-- Exercise requirements --
What you return should match the data below exactly, with no pictures in it.

── Provided data

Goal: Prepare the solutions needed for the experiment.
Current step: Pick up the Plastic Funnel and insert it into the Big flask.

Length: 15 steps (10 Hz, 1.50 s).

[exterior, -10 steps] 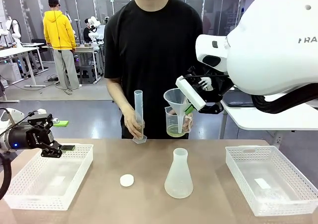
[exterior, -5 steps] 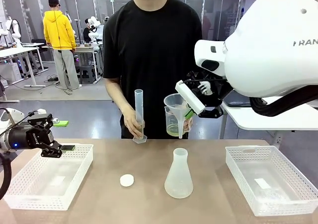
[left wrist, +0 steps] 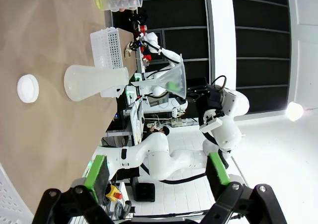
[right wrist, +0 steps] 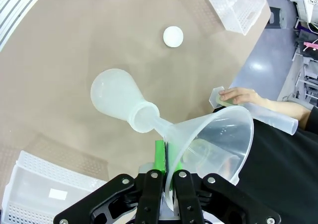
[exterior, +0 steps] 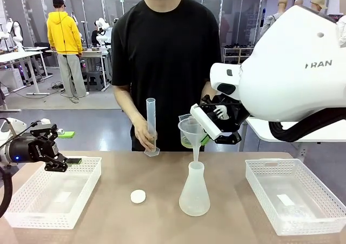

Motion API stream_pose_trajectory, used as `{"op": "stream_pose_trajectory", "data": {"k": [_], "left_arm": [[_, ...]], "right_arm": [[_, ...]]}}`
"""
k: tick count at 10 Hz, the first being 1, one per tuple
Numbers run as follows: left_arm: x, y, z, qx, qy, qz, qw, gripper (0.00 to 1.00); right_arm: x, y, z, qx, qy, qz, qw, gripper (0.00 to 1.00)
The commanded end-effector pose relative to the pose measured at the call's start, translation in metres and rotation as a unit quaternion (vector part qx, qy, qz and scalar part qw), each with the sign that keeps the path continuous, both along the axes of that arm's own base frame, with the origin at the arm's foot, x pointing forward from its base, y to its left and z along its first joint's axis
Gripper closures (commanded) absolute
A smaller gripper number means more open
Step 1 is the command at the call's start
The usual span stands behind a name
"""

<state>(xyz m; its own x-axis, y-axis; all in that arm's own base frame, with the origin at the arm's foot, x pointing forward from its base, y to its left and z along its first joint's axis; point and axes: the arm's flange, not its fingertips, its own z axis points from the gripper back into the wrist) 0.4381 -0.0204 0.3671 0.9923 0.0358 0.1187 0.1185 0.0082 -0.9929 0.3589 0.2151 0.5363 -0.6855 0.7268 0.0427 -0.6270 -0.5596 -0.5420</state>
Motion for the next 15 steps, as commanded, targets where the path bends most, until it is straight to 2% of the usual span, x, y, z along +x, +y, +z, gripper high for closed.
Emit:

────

-- Solution for this exercise --
Goal: Prepare the solutions needed for the experiment.
Current step: Pick up the Plastic Funnel and insert it into the Big flask.

Length: 15 steps (10 Hz, 1.50 s).

[exterior, -10 steps] 
[exterior, -5 steps] 
[left wrist, +0 steps] 
[right wrist, +0 steps] 
[exterior, +0 steps] 

Motion API stream_pose_trajectory, used as `{"op": "stream_pose_trajectory", "data": {"k": [_], "left_arm": [[_, ...]], "right_arm": [[_, ...]]}}`
"""
k: tick count at 10 Hz, the first being 1, one per tuple
Numbers run as follows: left_arm: x, y, z, qx, qy, qz, qw, gripper (0.00 to 1.00); right_arm: x, y, z, qx, qy, qz, qw, gripper (0.00 to 1.00)
The commanded end-effector pose relative to the pose measured at the call's start, translation in metres and rotation as a unit quaternion (vector part qx, qy, qz and scalar part qw), each with the sign that keeps the path continuous, both along the axes of that arm's own base frame, with the origin at the arm's foot, x pointing forward from its base, y to its left and z along its first joint's axis
Gripper closures (commanded) absolute
A smaller gripper number means more open
Step 1 is the command at the call's start
The usual span stands behind a name
"""

<state>(xyz m; its own x-axis, y-axis; all in that arm's own base frame, with the origin at the arm's foot, x pointing forward from its base, y to its left and z along its first joint's axis; point and axes: the arm's flange, not its fingertips, its own z axis points from the gripper back into the wrist) 0.4381 -0.0204 0.3671 0.9923 0.0358 0.1187 0.1185 0.0082 -0.9929 0.3589 0.2151 0.5363 -0.6855 0.7268 0.0427 -0.6270 -0.5596 -0.5420</state>
Motion for the next 15 steps, as commanded, targets where the path bends most, until it is straight to 2% of the usual span, x, y, z along +x, +y, +z, gripper high for closed.
Emit:

There is no more to the exercise.